Neural networks are high-dimensional nonlinear dynamical systems that process information through the coordinated activity of many connected units. Understanding how biological and machine-learning networks function and learn requires knowledge of the structure of this coordinated activity, information contained, for example, in cross covariances between units. Self-consistent dynamical mean field theory (DMFT) has elucidated several features of random neural networks -- in particular, that they can generate chaotic activity -- however, a calculation of cross covariances using this approach has not been provided. Here, we calculate cross covariances self-consistently via a two-site cavity DMFT. We use this theory to probe spatiotemporal features of activity coordination in a classic random-network model with independent and identically distributed (i.i.d.) couplings, showing an extensive but fractionally low effective dimension of activity and a long population-level timescale.

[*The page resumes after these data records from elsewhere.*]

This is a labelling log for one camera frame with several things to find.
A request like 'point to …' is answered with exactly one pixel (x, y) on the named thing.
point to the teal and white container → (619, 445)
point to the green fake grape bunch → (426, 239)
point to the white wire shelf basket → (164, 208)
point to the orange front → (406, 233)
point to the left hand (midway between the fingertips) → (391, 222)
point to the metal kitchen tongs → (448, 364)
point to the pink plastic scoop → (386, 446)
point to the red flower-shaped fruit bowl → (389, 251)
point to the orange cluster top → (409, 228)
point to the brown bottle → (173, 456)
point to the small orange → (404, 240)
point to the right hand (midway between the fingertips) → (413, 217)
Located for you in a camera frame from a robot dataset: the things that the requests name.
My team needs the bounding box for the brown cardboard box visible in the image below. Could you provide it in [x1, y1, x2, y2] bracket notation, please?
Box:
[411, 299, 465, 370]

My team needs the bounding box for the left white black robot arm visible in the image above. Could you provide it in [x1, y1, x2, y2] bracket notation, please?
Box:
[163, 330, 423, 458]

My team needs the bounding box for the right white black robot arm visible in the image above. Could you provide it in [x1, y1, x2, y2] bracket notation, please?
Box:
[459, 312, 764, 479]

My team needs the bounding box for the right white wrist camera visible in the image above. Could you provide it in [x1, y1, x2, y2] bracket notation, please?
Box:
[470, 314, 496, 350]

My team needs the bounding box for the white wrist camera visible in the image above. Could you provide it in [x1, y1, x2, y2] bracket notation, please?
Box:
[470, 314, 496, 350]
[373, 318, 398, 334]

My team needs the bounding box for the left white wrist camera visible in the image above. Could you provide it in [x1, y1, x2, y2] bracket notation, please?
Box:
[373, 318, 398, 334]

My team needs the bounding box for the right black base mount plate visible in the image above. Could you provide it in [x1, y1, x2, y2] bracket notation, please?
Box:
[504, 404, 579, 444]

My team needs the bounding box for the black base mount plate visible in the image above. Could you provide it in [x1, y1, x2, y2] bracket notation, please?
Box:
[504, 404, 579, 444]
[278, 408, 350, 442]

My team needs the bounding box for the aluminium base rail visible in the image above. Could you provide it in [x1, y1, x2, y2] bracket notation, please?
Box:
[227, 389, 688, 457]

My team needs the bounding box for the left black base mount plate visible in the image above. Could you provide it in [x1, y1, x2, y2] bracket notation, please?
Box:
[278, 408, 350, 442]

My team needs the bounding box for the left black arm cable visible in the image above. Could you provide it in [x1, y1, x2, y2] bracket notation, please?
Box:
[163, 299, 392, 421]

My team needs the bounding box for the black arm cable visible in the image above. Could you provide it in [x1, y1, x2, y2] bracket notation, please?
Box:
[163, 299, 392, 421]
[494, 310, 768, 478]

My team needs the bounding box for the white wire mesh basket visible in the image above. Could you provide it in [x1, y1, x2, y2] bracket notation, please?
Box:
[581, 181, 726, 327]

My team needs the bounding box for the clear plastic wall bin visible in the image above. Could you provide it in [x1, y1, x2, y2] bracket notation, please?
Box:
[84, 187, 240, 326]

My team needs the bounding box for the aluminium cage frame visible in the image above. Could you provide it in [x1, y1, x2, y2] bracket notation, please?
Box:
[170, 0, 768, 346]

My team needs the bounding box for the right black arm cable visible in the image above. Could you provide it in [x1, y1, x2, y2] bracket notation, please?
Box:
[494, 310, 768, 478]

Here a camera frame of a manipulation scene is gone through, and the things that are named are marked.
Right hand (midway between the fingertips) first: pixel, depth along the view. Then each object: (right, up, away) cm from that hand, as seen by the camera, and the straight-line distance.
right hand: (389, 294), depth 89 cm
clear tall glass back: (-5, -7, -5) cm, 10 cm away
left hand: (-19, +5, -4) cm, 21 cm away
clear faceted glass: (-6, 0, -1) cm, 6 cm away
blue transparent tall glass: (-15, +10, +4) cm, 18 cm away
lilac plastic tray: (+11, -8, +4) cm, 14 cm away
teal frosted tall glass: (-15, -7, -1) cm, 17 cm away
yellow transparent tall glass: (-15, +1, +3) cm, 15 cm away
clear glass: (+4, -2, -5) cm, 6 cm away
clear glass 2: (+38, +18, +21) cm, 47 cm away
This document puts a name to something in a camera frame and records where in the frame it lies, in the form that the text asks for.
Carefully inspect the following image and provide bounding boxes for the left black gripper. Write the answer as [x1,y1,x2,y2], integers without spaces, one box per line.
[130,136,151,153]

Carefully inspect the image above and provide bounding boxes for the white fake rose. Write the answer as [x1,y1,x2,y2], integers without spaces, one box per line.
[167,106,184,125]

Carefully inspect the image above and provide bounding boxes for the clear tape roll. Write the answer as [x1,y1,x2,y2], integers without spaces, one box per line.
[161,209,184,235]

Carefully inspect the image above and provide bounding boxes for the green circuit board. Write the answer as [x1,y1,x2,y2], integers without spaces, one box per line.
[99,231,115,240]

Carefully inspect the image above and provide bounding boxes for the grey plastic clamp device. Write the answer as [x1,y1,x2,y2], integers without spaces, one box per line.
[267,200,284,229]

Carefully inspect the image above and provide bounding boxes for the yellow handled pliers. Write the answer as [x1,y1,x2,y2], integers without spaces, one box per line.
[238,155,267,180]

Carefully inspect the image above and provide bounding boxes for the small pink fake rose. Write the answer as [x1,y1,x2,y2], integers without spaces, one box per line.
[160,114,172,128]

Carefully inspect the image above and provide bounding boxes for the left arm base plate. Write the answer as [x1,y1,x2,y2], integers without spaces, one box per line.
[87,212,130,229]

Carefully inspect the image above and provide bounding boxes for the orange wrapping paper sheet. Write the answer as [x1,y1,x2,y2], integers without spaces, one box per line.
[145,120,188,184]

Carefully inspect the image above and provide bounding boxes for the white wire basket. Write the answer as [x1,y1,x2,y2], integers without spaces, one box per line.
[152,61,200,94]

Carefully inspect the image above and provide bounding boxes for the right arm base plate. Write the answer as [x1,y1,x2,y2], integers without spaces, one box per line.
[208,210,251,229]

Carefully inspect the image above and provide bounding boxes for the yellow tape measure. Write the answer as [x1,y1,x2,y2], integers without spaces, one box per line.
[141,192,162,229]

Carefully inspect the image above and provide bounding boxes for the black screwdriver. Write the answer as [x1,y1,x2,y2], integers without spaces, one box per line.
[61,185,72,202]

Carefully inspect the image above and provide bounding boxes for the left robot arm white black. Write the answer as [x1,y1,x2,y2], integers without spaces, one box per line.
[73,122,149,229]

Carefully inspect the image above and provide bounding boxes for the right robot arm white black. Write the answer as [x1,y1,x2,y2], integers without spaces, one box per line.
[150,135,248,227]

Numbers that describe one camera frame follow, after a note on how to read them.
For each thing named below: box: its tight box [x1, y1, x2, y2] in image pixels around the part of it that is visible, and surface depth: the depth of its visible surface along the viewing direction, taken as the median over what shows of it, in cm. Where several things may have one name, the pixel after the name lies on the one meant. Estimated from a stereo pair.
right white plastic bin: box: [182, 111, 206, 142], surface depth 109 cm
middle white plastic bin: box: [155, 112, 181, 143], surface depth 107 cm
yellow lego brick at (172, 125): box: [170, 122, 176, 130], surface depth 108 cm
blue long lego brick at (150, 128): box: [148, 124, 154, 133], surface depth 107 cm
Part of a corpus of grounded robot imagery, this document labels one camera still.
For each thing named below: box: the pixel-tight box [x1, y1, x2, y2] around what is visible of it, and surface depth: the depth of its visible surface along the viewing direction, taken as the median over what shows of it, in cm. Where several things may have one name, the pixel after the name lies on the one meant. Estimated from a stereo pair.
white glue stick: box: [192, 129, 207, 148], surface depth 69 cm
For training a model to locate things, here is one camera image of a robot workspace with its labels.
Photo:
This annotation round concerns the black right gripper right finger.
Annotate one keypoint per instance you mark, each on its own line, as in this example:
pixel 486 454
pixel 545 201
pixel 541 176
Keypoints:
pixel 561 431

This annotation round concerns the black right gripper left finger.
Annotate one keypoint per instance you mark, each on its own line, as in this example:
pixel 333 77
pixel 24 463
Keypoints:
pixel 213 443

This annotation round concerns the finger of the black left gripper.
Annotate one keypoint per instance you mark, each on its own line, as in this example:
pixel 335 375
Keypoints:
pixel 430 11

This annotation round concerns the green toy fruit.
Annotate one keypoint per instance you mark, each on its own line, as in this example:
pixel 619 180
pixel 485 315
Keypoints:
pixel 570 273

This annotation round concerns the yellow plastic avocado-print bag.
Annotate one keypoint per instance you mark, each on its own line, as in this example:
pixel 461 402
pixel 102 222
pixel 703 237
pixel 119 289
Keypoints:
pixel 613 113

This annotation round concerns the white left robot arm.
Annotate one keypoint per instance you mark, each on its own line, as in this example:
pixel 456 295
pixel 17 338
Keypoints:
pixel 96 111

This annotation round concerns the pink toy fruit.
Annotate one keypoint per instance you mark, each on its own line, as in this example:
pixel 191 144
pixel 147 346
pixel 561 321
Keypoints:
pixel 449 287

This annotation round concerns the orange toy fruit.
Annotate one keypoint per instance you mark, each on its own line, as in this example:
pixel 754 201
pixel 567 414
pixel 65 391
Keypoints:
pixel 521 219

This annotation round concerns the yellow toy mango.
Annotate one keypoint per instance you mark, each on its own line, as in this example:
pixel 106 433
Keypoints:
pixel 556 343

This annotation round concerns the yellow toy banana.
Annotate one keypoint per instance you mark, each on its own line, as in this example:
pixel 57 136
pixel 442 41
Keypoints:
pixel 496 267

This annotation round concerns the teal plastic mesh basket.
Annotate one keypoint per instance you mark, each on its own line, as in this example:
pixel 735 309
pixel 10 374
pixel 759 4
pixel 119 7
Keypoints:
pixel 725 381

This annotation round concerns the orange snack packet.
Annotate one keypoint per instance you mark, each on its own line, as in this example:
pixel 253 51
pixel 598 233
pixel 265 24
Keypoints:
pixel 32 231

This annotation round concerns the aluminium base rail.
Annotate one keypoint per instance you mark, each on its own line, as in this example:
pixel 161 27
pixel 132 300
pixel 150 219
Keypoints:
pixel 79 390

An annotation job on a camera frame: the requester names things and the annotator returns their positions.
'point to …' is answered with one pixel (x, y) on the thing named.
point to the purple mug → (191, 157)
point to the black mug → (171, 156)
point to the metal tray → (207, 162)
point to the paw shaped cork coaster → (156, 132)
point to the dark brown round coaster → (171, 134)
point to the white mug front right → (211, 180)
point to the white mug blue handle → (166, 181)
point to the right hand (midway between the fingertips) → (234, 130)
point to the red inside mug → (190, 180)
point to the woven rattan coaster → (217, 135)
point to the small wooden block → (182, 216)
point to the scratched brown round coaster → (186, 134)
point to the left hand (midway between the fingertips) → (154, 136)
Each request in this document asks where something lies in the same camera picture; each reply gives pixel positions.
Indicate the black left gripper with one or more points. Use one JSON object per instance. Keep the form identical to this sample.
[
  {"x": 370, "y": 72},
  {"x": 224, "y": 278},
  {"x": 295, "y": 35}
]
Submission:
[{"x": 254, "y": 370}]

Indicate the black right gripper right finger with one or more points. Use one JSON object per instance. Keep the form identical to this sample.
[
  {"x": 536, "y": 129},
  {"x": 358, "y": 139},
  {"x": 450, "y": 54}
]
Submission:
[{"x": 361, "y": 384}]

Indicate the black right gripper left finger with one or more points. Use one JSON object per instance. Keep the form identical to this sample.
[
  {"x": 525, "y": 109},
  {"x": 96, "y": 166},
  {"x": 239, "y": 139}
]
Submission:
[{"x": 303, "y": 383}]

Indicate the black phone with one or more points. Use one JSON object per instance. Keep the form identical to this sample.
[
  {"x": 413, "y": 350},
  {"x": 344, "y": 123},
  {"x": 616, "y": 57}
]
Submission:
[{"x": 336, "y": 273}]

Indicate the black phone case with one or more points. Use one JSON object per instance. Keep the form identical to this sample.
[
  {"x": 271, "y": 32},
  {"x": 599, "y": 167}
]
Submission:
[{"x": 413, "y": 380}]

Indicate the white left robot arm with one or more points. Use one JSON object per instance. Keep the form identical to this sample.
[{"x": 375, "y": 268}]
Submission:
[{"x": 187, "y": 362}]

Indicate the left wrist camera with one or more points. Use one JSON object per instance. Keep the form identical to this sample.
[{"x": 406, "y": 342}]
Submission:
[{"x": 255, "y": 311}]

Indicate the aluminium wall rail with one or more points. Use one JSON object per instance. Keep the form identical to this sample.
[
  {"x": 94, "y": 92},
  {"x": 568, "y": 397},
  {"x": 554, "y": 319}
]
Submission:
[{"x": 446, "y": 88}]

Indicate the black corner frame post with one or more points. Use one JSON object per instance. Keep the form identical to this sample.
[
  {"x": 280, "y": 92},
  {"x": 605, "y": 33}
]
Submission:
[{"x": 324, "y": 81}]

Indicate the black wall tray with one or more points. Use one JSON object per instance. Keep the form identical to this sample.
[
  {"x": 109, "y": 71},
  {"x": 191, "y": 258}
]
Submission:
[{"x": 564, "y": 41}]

Our formulae apply to a wide range of single-unit dynamics and generalize to non-i.i.d. couplings. As an example of the latter, we analyze the case of partially symmetric couplings.

翻译：神经网络是高维非线性动力系统，通过大量连接单元的协调活动处理信息。理解生物与机器学习网络的功能和学习机制，需要掌握这种协调活动的结构——例如体现在单元间互协方差中的信息。自洽动力学平均场理论（DMFT）已揭示随机神经网络的若干特征，尤其是其能产生混沌活动，但尚未利用该方法给出互协方差的计算。本文通过双位点空穴腔DMFT自洽计算互协方差，并运用该理论探究经典随机网络模型（具有独立同分布耦合）中活动协调的时空特征，揭示出活动具有广延但分数化的低有效维度以及长群体级时间尺度。我们的公式适用于广泛的单单元动力学，并可推广至非独立同分布耦合。作为后者示例，我们分析了部分对称耦合情形。